Thursday, March 03, 2011

I See You

I must openly confess that I resisted the desire to see the movie “Avatar”. Of course the last movie I saw in a theatre was “The Passion of the Christ” so I had to wait until it was on television. And so I watched what was reported to be the largest grossing movie in history and what some pastors called “unchristian”. Of course if we are to use the label unchristian we can attach it to everything from the “Wizard of Oz” to “A Christmas Carol” all the way to much of Disney. Christmas itself is “unchristian” and so probably is ice cream as well. We live in a world that is decidedly “unchristian” and everything is fallen.
Anyway the story is compelling as it showcases the inhumanity of man, the folklore religion of the natives, and an interracial love story. But the indigenous people called the Na’vi had a greeting. Perhaps a little more than greeting. They would say “I see you”. Now the fictional Na’vi people said that this phrase meant more than just eyesight; it meant that you could see into a person and understand them. I was reminded of Paul’s statements to the Church at Corinth.

II Cor.5:15-17 - And that he died for all, that they which live should not henceforth live unto themselves, but unto him which died for them, and rose again.
16. Wherefore henceforth know we no man after the flesh: yea, though we have known Christ after the flesh, yet now henceforth know we him no more.
17. Therefore if any man be in Christ, he is a new creature: old things are passed away; behold, all things are become new.

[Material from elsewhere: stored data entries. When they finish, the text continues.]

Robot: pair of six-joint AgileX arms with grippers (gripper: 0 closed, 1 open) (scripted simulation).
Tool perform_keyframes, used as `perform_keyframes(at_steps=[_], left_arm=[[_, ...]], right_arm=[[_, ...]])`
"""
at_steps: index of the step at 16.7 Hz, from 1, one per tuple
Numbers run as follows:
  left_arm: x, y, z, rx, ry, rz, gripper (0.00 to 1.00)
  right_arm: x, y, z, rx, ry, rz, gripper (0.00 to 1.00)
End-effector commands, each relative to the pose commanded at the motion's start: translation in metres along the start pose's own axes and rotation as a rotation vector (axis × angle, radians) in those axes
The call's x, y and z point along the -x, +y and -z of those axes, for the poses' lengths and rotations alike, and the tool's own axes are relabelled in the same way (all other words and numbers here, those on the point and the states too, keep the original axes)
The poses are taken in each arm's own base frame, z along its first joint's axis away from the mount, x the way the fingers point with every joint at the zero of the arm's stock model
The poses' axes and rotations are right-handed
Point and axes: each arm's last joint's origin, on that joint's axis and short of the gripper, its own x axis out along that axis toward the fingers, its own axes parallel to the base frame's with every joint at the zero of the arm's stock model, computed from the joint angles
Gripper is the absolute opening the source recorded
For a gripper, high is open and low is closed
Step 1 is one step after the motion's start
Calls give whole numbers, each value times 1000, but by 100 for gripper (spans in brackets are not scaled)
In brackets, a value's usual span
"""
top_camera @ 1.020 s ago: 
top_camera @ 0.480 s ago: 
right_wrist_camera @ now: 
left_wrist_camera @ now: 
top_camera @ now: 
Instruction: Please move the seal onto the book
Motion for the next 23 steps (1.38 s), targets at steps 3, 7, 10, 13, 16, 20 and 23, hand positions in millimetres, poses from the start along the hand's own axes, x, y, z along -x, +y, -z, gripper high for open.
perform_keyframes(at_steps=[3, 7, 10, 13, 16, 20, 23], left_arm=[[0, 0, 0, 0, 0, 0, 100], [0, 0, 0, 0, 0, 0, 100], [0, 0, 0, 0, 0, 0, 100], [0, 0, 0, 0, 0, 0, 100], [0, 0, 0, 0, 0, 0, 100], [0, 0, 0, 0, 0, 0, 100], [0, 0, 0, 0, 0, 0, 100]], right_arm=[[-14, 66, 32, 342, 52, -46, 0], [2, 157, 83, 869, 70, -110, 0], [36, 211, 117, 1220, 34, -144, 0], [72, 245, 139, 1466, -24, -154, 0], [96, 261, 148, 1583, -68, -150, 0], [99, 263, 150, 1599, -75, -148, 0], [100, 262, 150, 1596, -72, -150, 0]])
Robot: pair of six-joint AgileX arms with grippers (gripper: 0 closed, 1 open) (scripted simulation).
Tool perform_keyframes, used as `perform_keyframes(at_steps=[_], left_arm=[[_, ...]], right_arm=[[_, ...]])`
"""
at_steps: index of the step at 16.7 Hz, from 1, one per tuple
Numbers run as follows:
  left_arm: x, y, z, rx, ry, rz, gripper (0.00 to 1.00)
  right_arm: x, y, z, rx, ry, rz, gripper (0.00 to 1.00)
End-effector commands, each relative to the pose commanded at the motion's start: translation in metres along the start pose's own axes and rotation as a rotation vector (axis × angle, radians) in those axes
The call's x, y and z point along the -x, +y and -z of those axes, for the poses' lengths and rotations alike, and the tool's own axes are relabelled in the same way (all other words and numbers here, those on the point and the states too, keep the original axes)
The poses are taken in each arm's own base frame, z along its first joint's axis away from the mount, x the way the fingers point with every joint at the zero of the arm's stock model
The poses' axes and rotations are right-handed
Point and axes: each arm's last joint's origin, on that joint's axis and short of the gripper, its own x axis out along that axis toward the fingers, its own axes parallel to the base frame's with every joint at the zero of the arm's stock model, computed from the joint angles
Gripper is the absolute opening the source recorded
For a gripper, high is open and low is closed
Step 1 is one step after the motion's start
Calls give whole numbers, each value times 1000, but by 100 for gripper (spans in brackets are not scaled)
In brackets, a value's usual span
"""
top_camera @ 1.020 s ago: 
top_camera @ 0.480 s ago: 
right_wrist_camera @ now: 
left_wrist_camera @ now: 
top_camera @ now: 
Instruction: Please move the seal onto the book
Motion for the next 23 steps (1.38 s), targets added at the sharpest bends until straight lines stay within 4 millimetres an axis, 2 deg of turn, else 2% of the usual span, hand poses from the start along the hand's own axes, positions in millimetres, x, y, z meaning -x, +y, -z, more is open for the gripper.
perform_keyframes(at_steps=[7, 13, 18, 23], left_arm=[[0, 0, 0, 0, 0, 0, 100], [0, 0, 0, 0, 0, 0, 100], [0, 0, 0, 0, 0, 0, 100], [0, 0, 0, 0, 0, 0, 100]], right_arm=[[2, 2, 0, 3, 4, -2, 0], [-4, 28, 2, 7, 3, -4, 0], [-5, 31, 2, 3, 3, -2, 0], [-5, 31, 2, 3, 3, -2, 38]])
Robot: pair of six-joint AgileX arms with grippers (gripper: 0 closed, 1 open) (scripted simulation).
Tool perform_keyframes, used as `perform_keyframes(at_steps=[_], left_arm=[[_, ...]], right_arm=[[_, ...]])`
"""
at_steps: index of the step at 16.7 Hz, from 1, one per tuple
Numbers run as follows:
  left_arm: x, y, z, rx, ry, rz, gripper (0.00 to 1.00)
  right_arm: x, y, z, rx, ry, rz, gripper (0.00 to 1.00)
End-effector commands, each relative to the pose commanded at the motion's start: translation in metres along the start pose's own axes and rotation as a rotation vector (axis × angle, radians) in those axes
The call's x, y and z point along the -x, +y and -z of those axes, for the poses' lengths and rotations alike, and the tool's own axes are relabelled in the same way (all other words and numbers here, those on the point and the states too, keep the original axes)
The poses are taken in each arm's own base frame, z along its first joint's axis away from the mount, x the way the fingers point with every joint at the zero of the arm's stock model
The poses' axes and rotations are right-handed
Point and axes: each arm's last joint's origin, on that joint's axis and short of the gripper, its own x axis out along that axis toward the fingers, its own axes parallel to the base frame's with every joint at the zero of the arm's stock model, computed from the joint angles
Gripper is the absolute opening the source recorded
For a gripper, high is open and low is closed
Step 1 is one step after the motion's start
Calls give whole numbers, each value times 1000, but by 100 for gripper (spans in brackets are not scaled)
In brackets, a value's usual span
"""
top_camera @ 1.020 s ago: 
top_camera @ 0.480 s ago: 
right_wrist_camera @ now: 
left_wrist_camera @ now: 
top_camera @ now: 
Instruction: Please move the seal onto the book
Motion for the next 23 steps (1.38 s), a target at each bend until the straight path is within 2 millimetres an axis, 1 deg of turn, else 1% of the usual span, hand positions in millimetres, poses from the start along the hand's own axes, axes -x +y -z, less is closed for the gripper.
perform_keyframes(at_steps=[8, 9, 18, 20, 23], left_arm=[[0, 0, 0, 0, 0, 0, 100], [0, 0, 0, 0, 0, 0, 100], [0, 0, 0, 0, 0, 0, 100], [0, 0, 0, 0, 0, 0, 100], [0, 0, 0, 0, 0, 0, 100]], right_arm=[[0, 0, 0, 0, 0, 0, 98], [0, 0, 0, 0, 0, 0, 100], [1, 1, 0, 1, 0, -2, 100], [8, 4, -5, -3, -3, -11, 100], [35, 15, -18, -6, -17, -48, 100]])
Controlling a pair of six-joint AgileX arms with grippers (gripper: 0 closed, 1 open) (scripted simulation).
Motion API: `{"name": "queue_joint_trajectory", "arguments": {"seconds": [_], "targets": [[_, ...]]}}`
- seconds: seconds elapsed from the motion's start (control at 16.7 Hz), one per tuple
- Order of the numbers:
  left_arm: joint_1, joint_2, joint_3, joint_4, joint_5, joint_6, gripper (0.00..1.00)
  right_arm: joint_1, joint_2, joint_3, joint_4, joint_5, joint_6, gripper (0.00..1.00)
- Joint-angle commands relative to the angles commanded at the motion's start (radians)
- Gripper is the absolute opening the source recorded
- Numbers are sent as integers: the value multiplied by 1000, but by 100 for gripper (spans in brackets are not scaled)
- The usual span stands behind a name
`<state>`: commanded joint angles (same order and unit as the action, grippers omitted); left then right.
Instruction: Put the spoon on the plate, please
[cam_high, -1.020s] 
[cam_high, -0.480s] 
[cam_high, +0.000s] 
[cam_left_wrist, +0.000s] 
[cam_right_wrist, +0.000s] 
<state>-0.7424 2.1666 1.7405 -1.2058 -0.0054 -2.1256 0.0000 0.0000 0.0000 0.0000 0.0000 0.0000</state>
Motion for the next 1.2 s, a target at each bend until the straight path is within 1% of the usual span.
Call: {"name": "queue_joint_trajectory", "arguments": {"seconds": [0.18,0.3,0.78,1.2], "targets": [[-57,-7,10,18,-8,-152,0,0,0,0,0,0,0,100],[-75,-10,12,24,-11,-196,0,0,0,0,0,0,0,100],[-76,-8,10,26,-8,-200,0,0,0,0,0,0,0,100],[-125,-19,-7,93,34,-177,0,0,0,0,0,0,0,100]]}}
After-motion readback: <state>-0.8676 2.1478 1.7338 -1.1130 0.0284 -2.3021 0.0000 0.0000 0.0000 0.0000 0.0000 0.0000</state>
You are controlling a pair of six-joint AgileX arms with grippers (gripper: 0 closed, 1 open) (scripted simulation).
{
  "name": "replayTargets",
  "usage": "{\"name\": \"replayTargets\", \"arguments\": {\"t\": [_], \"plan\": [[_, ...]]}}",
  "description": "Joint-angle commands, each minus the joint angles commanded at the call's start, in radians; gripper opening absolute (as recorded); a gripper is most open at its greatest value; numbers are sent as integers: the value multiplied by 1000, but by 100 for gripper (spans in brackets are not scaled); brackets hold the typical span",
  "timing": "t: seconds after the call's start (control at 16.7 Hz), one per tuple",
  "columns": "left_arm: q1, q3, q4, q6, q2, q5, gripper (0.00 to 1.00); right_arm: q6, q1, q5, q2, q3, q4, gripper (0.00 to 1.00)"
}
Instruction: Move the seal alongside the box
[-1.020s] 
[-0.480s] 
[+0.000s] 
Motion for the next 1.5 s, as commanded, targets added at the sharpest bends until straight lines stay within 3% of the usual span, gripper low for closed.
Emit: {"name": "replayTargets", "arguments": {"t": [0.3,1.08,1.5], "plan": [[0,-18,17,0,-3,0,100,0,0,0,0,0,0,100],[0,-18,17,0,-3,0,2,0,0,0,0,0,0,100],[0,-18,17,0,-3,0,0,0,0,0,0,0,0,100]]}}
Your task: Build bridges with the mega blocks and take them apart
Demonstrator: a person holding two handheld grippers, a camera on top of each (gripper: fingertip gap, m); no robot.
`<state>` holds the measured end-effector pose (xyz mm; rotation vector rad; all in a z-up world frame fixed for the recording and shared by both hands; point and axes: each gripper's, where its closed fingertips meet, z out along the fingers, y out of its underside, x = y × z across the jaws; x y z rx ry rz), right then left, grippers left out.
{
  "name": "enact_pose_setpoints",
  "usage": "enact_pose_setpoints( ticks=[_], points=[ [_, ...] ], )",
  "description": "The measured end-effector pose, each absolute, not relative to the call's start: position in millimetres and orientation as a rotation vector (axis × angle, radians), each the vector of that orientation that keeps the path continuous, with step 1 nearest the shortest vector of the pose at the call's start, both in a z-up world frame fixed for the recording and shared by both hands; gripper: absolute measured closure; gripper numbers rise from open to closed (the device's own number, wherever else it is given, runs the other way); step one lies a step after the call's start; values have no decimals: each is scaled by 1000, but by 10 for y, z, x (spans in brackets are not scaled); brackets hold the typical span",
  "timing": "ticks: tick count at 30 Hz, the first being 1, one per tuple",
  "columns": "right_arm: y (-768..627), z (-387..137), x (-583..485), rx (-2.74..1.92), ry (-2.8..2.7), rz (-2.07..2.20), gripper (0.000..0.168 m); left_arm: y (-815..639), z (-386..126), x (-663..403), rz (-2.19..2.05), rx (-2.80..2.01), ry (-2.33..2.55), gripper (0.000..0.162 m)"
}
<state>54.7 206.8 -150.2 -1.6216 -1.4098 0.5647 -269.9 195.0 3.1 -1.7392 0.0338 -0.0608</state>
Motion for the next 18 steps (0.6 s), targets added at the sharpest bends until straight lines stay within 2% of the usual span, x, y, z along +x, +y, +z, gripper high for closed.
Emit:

We quote that 17th verse much more than the previous two, and usually we have come to believe it means shedding some of the outward sins that we practiced before we came to faith in Jesus Christ. I am sure that verse includes those sins, but if we are to take the verses in context the Spirit is guiding us into a startling and incredible truth that is not only overlooked, but is at the very heart of reflecting the Person of Jesus Christ.
The 15th verse exhorts us to sacrifice our own lives and live a life unto Christ. And at the core of living a life for him is living a life for others. This is usually translated as a life that is associated to and loyal to a local, organized assembly of professing believers. Giving and supporting the activities of a local church is considered being “committed”. The western culture loves to compartmentalize everything and the believers living in this culture have adopted this kind of myopic definition of what it means to be a disciple of Jesus the Christ.
But stepping away from the force fed definitions, let us more closely examine what the Spirit teaches rather than what man has constructed. The 16th verse is an extremely penetrating truth. What does Paul mean that he no longer knows and sees men in the flesh? Notice he says that we have known Christ in the flesh but now no more. He is obviously speaking of the Spirit. We know Jesus Christ in the Spirit and it is impossible to know Him without the Spirit. To know Christ through the Spirit is to actually know Him experientially and in a way that the flesh cannot understand. This is the faith once delivered unto the saints.
But now that we know Him in the Spirit, Paul says he no longer knows fellow humans in the flesh. What? This is the path of discipleship. We concentrate on all sorts of outward things. We command believers to give up smoking and drinking and inappropriate entertainments, and there is a place for those exhortations. But it seems we have missed the essence of what it means to be a follower, an imitator, of the Lord Christ.
We chronically see others in the flesh and not the Spirit. To see others in the Spirit is to see them from the perspective of the cross. And that is to see them through the eyes of the Lamb of God. So often we see their sins and not their soul. The words “I see you” in the science fiction story were meant to proclaim that you really saw that person inside. All their needs, all their hurts, all their wounds, and all their fears were seen by you. I was once a lost sinner who was boisterous and arrogant, but inside I was fearful and in desperate need of hope.
To lead a committed life is to lead of life dedicated to others. Jesus came to Bethlehem for others, not Himself. Are you willing to eat with demonstrably gay people? Are you willing to love those who remain behind bars because they were so violent? Are you willing to love the abortion doctor? Do you see these people in the flesh or in the Spirit? Do you see them at the Great White Throne judgment or do you see them at Calvary? Do you feel negative emotions toward “liberals” or does your heart beat with redemption toward them?
The American pulpits continue to thunder down judgment and division, but refuse to see people who they really are in God’s eyes. There will be time for judgment, but that is in God’s hands. We are vessels of redemption’s light that are sent to illuminate the souls who dwell in darkness. The next time you see someone on television who affects you negatively, or someone who mistreats you in the mall, or even a lost family member who disrespects and demeans you, remember the words of the Apostle Paul. Look at them through the eyes of the Redeemer and say within your soul,

“I see you”.

1 comment:

Anonymous said...

And when we pray for those people - the ones we are told to hate for various reasons...the Spirit does a work in us and we begin to love them.
We don't begin to agree with them - just love them.
We must humbly remember that "but by the grace of God go I".